All entries should be output exactly as they stand.

* * *

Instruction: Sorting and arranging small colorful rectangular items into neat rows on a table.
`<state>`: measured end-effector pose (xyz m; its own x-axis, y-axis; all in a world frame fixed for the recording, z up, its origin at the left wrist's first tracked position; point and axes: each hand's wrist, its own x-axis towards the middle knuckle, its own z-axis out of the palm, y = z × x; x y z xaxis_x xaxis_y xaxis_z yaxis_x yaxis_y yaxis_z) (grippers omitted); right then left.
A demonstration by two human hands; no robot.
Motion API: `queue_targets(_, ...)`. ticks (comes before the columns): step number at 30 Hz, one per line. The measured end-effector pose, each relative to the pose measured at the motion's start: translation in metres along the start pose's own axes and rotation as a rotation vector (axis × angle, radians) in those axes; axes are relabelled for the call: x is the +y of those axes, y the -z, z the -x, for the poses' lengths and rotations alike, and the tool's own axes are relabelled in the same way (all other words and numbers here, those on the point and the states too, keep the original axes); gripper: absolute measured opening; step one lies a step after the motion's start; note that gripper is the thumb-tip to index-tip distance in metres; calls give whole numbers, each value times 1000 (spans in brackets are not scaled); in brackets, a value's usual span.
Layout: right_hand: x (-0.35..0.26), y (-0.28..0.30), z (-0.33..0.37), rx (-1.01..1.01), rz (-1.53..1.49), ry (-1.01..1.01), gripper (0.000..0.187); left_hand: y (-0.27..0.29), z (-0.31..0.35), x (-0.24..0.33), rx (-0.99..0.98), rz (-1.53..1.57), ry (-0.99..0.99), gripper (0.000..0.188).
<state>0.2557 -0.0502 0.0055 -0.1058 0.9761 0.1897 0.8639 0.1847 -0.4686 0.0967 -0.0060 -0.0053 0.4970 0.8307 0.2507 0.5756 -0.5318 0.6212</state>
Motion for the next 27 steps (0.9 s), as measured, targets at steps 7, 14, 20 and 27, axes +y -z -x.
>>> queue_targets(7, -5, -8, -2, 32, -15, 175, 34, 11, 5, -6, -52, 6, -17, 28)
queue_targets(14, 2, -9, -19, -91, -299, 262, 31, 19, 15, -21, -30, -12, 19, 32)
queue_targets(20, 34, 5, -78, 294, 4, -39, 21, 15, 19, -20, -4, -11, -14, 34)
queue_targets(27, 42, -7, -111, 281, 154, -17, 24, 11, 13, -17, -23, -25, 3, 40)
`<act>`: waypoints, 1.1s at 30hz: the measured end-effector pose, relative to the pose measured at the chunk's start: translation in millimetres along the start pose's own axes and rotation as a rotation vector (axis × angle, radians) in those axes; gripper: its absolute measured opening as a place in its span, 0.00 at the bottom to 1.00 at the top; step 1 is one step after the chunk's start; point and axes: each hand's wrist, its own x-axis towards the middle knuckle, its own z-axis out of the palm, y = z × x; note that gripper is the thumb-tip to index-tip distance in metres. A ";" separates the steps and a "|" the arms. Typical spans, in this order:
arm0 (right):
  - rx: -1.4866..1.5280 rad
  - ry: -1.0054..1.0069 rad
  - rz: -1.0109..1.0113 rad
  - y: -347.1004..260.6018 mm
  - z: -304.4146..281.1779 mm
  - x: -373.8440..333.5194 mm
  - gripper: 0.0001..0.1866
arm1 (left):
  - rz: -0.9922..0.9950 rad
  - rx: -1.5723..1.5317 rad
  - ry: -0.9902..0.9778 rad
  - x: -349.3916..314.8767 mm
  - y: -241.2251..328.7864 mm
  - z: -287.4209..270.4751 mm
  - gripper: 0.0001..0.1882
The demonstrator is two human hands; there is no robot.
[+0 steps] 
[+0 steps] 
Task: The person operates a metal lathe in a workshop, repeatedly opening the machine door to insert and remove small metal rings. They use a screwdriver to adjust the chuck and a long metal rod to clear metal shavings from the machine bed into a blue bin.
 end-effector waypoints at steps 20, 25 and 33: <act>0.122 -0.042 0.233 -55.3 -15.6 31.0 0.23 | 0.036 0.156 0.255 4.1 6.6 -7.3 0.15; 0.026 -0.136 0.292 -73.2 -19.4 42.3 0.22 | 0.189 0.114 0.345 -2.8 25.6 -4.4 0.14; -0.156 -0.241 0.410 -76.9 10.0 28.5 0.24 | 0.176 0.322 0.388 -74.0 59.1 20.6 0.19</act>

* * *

» Task result
Instruction: Sorting and arranging small colorful rectangular items into neat rows on a table.
`<state>`: measured end-effector pose (xyz m; its own x-axis, y-axis; all in a world frame fixed for the recording, z up, its origin at the left wrist's first tracked position; point and axes: each hand's wrist, its own x-axis towards the middle knuckle, its own z-axis out of the palm, y = z × x; x y z xaxis_x xaxis_y xaxis_z yaxis_x yaxis_y yaxis_z) (grippers omitted); right then left.
A demonstration by two human hands; no robot.
Motion API: `queue_targets(_, ...)`. ticks (comes before the columns): step number at 30 Hz, one per line. The measured end-effector pose, each relative to the pose measured at the motion's start: translation in metres along the start pose's own axes and rotation as a rotation vector (axis × angle, radians) in those axes; axes are relabelled for the call: x is the +y of those axes, y the -z, z the -x, for the poses' lengths and rotations alike, and the tool's own axes are relabelled in the same way (all other words and numbers here, those on the point and the states too, keep the original axes); gripper: absolute measured opening; step one lies a step after the motion's start; note that gripper is the thumb-tip to index-tip distance in metres; calls give whole numbers, each value times 1000 (spans in brackets are not scaled); in brackets, a value's usual span.
Layout: right_hand: x (-0.35..0.26), y (-0.28..0.30), z (-0.33..0.37), rx (-1.01..1.01), rz (-1.53..1.49), ry (-1.01..1.01), gripper (0.000..0.187); left_hand: y (-0.27..0.29), z (-0.31..0.35), x (-0.24..0.33), rx (-0.99..0.98), rz (-1.53..1.57), ry (-0.99..0.99), gripper (0.000..0.188).
<state>0.2557 -0.0502 0.0055 -0.1058 0.9761 0.1897 0.8639 0.1847 -0.4686 0.0967 -0.0060 -0.0053 0.4970 0.8307 0.2507 0.5756 -0.5318 0.6212</state>
Motion for the next 27 steps (0.9 s), as measured, targets at steps 7, 14, 20 and 27, axes +y -z -x.
>>> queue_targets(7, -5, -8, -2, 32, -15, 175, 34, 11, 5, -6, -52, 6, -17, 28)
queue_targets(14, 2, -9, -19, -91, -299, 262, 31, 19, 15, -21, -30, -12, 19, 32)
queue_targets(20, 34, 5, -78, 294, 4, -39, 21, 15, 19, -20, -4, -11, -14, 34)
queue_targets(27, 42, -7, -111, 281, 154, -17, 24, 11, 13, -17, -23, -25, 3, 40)
`<act>`: waypoints, 1.1s at 30hz: the measured end-effector pose, relative to the pose measured at the chunk's start: translation in millimetres along the start pose's own axes and rotation as a rotation vector (axis × angle, radians) in those axes; gripper: its absolute measured opening as a place in its span, 0.00 at the bottom to 1.00 at the top; step 1 is one step after the chunk's start; point and axes: each hand's wrist, its own x-axis towards the middle knuckle, its own z-axis out of the palm, y = z × x; note that gripper is the thumb-tip to index-tip distance in metres. A ";" separates the steps and a "|" the arms. Typical spans, in this order:
arm0 (right):
  - rx: -1.4866..1.5280 rad
  - ry: -1.0054..1.0069 rad
  - rz: -1.0109..1.0113 rad
  - y: -347.1004..260.6018 mm
  - z: -304.4146..281.1779 mm
  - x: -373.8440..333.5194 mm
  - gripper: 0.0001..0.1866
arm1 (left):
  - rz: -0.9922..0.9950 rad
  - rx: -1.5723..1.5317 rad
  - ry: -0.9902..0.9778 rad
  - x: -349.3916..314.8767 mm
  - y: -241.2251..328.7864 mm
  - z: -287.4209..270.4751 mm
  - gripper: 0.0001..0.1882
The demonstrator is two human hands; there is no robot.
[+0 steps] 
[+0 steps] 
Task: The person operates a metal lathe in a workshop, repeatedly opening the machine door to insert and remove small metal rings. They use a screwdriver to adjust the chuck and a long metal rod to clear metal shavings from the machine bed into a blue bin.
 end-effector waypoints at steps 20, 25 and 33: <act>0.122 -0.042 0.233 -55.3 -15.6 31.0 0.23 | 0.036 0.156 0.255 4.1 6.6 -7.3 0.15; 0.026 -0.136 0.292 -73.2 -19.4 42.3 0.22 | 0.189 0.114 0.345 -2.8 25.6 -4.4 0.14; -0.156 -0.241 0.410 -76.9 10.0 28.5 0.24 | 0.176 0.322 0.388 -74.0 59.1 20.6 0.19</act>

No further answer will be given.